Robert Latham, whom I quoted at the top of this post, also has an agenda, which he summarized at the start of  a blog post he calls “A starter reading list on how child welfare policies harm Black people, families, and communities”

He writes:

Do the reading, and then let’s get to defunding the removal system, redirecting billions in resources directly to communities experiencing problems, and stripping child welfare decisions from bureaucrats and locating them properly back with families.

            But the child welfare establishment isn’t very good at self-reflection. 

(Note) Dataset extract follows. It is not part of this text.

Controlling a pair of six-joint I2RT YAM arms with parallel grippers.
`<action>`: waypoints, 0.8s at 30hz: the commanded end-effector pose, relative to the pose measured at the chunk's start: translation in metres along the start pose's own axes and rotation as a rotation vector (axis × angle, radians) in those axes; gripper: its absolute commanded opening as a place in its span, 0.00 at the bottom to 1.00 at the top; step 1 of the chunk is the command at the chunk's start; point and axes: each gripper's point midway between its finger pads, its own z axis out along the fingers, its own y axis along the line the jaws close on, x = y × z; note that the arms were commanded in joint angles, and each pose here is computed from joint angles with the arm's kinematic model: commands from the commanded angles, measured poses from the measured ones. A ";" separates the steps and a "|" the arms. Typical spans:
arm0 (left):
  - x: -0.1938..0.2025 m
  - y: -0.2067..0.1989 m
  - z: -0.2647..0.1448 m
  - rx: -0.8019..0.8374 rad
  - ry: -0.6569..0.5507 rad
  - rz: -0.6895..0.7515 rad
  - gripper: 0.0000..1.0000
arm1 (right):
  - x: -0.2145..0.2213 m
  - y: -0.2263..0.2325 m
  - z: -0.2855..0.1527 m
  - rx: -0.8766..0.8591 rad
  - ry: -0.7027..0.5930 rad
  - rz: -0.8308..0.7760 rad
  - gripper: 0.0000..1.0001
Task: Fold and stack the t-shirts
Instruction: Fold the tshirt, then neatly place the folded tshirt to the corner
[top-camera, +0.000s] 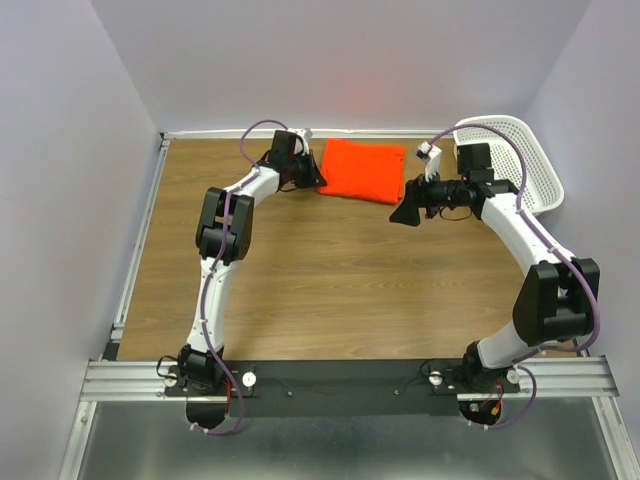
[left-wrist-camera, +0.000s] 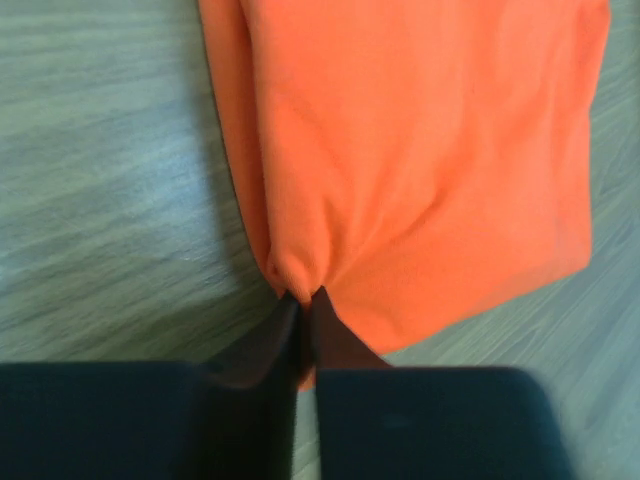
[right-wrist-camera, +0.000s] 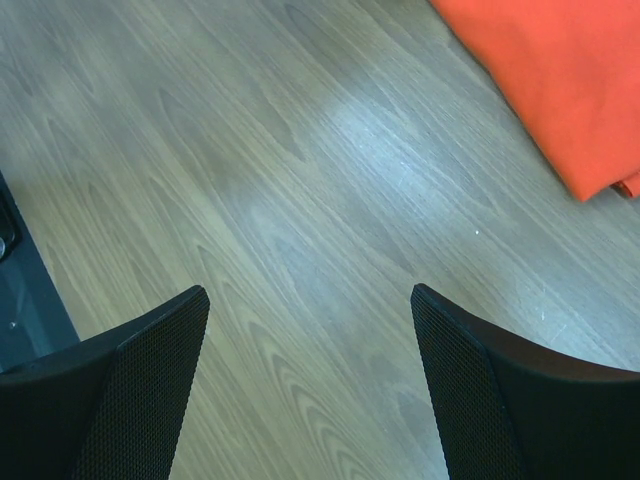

CWLA’s statement calls for rooting out “…vestiges of racism …” But the racism in child welfare isn’t vestigial; it’s part of the system’s DNA.  And if you look closely at CWLA’s statement you’ll find they can’t resist a subtle dig at families, and a reminder of the horror stories that the child welfare system exploited to build the current system. Can you spot it? Hint: It’s in the second paragraph.

            But when it comes to lack of self-reflection, or self-knowledge, CWLA isn’t even the worst offender. Guess who else has one of those pious proclamations up on its website.  Hint, in their statement they say that other people’s racism is “compromising our own success” and their services are “acts of justice…”  Who would be that clueless?  The Children’s Aid Society.